Accessing and Changing values of DataFrames

Pandas Replacing Values

We have seen in the previous chapters of our tutorial many ways to create Series and DataFrames. We also learned how to access and replace complete columns. This chapter of our Pandas and Python tutorial will show various ways to access and change selectively values in Pandas DataFrames and Series. We will show ways how to change single value or values matching strings or regular expressions.

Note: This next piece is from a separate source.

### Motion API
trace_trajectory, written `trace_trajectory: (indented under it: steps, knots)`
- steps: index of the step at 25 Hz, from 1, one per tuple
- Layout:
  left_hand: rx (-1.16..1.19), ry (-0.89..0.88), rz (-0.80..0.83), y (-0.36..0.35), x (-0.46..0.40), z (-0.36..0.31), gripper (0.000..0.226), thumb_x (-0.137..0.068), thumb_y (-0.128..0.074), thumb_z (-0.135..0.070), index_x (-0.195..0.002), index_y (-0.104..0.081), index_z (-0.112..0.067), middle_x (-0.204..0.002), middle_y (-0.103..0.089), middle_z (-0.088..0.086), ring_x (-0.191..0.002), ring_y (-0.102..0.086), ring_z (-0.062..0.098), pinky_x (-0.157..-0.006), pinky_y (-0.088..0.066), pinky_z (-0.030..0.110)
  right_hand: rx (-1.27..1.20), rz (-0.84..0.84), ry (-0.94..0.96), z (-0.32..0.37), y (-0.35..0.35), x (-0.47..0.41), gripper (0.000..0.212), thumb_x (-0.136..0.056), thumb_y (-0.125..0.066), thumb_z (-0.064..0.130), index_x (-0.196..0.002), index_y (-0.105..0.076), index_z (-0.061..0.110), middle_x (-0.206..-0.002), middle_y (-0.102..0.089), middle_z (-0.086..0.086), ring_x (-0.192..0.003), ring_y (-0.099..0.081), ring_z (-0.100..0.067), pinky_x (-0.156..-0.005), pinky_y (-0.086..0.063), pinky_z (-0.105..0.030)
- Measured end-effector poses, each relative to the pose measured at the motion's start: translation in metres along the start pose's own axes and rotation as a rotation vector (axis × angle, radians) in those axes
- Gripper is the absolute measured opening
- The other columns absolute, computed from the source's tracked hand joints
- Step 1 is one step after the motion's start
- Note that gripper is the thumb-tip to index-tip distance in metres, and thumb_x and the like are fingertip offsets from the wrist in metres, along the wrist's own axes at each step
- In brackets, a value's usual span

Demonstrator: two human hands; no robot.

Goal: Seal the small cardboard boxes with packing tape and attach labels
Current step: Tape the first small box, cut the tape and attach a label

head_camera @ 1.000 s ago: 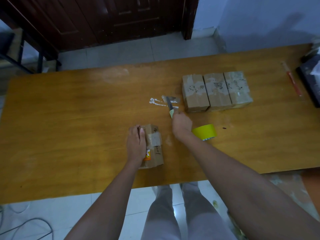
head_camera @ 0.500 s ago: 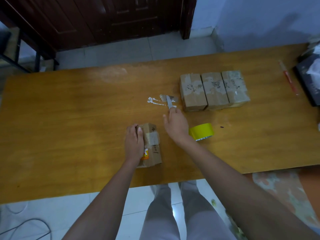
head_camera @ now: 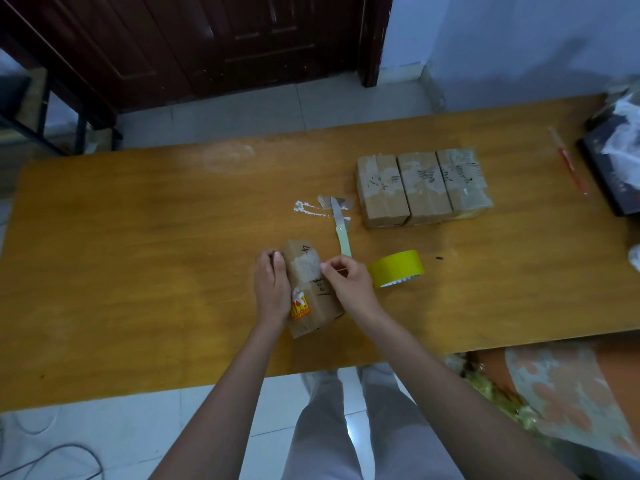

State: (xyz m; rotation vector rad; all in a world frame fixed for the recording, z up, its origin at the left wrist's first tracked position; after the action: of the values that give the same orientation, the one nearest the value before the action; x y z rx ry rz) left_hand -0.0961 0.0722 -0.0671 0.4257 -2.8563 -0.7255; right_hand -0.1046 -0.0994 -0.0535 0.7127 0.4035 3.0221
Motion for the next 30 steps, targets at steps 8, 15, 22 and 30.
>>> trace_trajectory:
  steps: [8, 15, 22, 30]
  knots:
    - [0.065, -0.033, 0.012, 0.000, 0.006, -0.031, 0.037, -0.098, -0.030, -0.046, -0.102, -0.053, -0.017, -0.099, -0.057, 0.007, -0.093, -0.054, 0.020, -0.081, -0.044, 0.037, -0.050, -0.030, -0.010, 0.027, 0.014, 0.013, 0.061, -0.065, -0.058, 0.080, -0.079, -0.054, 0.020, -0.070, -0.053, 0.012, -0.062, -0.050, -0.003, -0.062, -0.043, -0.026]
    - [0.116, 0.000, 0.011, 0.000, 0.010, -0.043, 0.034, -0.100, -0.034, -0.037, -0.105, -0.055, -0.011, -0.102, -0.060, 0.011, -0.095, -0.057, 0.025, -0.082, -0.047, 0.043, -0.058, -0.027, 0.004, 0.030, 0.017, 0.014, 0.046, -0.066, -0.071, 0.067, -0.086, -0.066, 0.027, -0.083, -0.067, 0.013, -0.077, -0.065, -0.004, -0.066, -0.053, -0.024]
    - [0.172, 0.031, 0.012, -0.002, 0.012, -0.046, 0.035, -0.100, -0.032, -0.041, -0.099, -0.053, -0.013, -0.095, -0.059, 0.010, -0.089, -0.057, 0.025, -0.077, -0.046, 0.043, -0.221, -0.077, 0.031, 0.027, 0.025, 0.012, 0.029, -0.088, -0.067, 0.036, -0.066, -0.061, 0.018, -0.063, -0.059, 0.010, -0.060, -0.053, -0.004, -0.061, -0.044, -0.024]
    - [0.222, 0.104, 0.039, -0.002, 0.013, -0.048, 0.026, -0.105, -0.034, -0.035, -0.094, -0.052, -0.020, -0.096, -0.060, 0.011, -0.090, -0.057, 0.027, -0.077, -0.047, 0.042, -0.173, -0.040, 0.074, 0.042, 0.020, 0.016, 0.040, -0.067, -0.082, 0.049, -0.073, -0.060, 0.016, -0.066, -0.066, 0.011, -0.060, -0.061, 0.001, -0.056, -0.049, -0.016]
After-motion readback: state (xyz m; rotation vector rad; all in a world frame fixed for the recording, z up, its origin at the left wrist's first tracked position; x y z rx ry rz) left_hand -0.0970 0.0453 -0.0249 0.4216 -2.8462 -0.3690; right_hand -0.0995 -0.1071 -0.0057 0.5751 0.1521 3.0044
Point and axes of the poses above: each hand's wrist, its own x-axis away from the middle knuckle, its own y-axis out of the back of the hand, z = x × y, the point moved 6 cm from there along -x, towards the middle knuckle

For this purpose we will learn to know the methods loc, at and replace

We will work with the following DataFrame structure in our examples:

import pandas as pd

first = ('Mike', 'Dorothee', 'Tom', 'Bill', 'Pete', 'Kate')
last = ('Meyer', 'Maier', 'Meyer', 'Mayer', 'Meyr', 'Mair')
job = ('data analyst', 'programmer', 'computer scientist', 
       'data scientist', 'accountant', 'psychiatrist')
language = ('Python', 'Perl', 'Java', 'Java', 'Cobol', 'Brainfuck')

df = pd.DataFrame(list(zip(last, job, language)), 
                  columns =['last', 'job', 'language'],
                  index=first) 
df
The code above returned the following:
last job language
Mike Meyer data analyst Python
Dorothee Maier programmer Perl
Tom Meyer computer scientist Java
Bill Mayer data scientist Java
Pete Meyr accountant Cobol
Kate Mair psychiatrist Brainfuck

Changing one value in DataFrame

Pandas provides two ways, i.e. loc and at, to access or change a single value of a DataFrame. We will experiment with the height of Bill in the following Python code:

# accessing the job of Bill:
print(df.loc['Bill', 'job'])
# alternative way to access it with at:
print(df.at['Bill', 'job'])

# setting the job of Bill to 'data analyst' with 'loc'
df.loc['Bill', 'job'] = 'data analyst'
# let us check it:
print(df.loc['Bill', 'job'])

# setting the job of Bill to 'computer scientist' with 'at'
df.at['Pete', 'language'] = 'Python'
data scientist
data scientist
data analyst

The following image shows what we have done:

Replacing values in Pandas with loc and at

You will ask yourself now which one you should use? The help on the at method says the following: "Access a single value for a row/column label pair. Similar to loc, in that both provide label-based lookups. Use at if you only need to get or set a single value in a DataFrame or Series." loc on the other hand can be used to access a single value but also to access a group of rows and columns by a label or labels.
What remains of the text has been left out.